Other important determinations included reducing the tax rate on molasses from 28 to 5 per cent, which Sitharaman believes “will be beneficial to sugarcane farmers and reduce cattle feed costs”. 


Additionally, the Council settled on zero tax for millet-based food preparations containing a minimum of 70 per cent millets when sold loosely, while a 5 per cent levy will apply to pre-packaged forms. The Council also highlighted that 2023 is recognised as the International Year of Millets.


Among the key resolutions taken during its meeting, the Council has also allotted the industry additional time until January 24 to appeal orders passed till March 23, subject to a pre-deposit of 2.5 per cent of the total disputed amount. 

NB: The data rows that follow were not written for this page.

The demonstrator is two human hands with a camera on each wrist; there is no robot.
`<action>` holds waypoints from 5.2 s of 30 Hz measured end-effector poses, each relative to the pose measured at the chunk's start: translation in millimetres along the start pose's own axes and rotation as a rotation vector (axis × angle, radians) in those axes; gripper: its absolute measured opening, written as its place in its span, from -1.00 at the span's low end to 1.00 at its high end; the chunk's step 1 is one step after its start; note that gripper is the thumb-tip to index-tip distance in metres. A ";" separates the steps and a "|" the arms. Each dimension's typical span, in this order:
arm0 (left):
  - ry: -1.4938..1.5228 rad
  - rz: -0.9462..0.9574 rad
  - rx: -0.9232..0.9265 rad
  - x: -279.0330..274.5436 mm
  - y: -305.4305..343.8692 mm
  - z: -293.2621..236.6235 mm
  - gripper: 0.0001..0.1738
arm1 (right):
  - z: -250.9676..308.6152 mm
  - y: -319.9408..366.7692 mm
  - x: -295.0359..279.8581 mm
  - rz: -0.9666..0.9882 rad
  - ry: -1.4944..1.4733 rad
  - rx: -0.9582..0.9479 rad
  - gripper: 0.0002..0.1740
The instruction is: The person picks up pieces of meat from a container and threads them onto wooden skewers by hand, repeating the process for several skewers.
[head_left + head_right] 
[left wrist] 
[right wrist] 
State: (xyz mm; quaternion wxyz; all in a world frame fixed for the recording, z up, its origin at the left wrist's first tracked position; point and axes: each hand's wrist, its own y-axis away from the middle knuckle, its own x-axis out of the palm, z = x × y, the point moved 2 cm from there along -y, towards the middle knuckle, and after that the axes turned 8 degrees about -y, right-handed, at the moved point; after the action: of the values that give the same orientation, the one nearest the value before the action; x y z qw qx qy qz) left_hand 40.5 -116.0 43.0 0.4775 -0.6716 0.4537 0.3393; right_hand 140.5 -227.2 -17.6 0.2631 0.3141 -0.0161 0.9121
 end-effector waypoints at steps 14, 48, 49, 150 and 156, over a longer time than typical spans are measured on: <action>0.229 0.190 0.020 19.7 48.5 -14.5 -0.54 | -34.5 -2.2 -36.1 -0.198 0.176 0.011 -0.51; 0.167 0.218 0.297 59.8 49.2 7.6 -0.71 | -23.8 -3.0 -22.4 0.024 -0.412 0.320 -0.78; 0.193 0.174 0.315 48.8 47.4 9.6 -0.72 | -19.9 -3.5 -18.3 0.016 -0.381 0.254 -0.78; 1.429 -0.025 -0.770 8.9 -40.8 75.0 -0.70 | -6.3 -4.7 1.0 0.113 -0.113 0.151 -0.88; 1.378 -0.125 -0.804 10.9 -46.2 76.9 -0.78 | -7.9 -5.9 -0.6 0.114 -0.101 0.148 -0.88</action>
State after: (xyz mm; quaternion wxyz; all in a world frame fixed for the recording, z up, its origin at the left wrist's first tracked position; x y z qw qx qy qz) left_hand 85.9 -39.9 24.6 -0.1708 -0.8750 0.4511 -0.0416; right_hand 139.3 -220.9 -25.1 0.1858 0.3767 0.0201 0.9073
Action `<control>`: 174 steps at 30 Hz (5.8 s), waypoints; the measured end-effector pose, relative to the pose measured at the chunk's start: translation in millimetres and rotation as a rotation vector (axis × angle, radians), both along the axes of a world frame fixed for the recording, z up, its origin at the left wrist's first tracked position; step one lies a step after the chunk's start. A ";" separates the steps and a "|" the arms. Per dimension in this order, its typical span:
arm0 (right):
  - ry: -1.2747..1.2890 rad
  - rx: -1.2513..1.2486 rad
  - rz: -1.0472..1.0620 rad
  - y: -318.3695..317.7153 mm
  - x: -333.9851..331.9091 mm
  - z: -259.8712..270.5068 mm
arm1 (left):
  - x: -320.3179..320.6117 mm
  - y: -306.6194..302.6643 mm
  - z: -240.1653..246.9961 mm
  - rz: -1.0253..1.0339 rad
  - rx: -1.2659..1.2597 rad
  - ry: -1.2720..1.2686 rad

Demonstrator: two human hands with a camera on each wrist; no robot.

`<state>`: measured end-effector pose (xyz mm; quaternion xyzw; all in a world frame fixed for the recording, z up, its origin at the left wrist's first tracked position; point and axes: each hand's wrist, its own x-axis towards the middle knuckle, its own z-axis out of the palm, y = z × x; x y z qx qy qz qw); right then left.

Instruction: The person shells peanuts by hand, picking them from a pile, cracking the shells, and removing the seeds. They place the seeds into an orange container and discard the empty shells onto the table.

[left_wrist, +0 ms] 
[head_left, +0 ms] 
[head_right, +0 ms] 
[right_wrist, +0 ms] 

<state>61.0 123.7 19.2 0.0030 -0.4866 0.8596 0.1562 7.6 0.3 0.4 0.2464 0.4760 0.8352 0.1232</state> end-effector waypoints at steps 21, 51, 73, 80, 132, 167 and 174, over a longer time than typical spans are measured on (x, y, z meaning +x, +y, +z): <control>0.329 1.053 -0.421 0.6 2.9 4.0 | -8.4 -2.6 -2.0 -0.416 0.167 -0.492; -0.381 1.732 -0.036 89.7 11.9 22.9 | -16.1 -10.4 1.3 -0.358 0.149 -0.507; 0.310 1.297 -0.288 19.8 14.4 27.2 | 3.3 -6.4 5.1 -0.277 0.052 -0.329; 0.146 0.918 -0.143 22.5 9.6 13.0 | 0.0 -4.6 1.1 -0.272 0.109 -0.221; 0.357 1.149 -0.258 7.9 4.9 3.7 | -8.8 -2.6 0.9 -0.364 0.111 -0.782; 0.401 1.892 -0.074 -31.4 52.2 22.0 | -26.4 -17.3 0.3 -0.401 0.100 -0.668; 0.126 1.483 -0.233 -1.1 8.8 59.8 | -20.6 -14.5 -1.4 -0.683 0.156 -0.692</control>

In efforts to boost tourism, foreign vessels are now exempted from Integrated GST for coastal runs. 


Tweaks  in appointment rules for the forthcoming GST appellate tribunal (GSTAT) were also deliberated upon. The age limit for its President is capped at 70 years and 67 years for its members. Eligibility criteria for appellate tribunal members now include advocates with up to 10 years of experience. The move will pave the way for the tribunal to get operationalised in the current fiscal itself.


The Council also cleared air on taxability regarding a host of issues including personal guarantee offered by directors to the bank and similarly corporate guarantee provided for related persons.


 It has clarified that there will be no tax on the personal guarantee offered, while there will be 18 per cent tax on 1 per cent of the total loan amount in case of corporate guarantee to related parties.


Council addressed concerns raised by states on e-gaming, cess issues 


Regarding e-gaming and compensation cess, the Council addressed concerns raised by states like Delhi and Goa.


Clarifying the stance, Council said that taxes are not levied retrospectively on online gaming firms. The law remains the same and those involved in betting are always being charged 28 per cent GST. 


Ahead of the September 30 deadline, the revenue department had issued tax notices to several known online gaming companies including Dream 11 etc. The total tax demand raised so far is to the tune of about Rs 1 trillion.


The notices were slapped ahead of a new taxation regime for gaming firms kicked in from October 1, making them liable to pay 28 per cent on the entry bet. So far, total 18 states have introduced the changes in their respective state laws, while remaining 13 states are expected to do it through ordinance.


There was some discussion on it, certain members did raise this issue, said revenue secretary Sanjay Malhotra. “And it was informed to them that this is not retrospective in any way because this is how the law was earlier. The law has not been amended retrospectively. These liabilities were already existing”, he said.


On compensation cess, there will be a discussion on the “prospective planning” of cess collection, and the issue will be taken up in future, Sitharaman clarified. Added that there will be no talks on extension of compensation to states.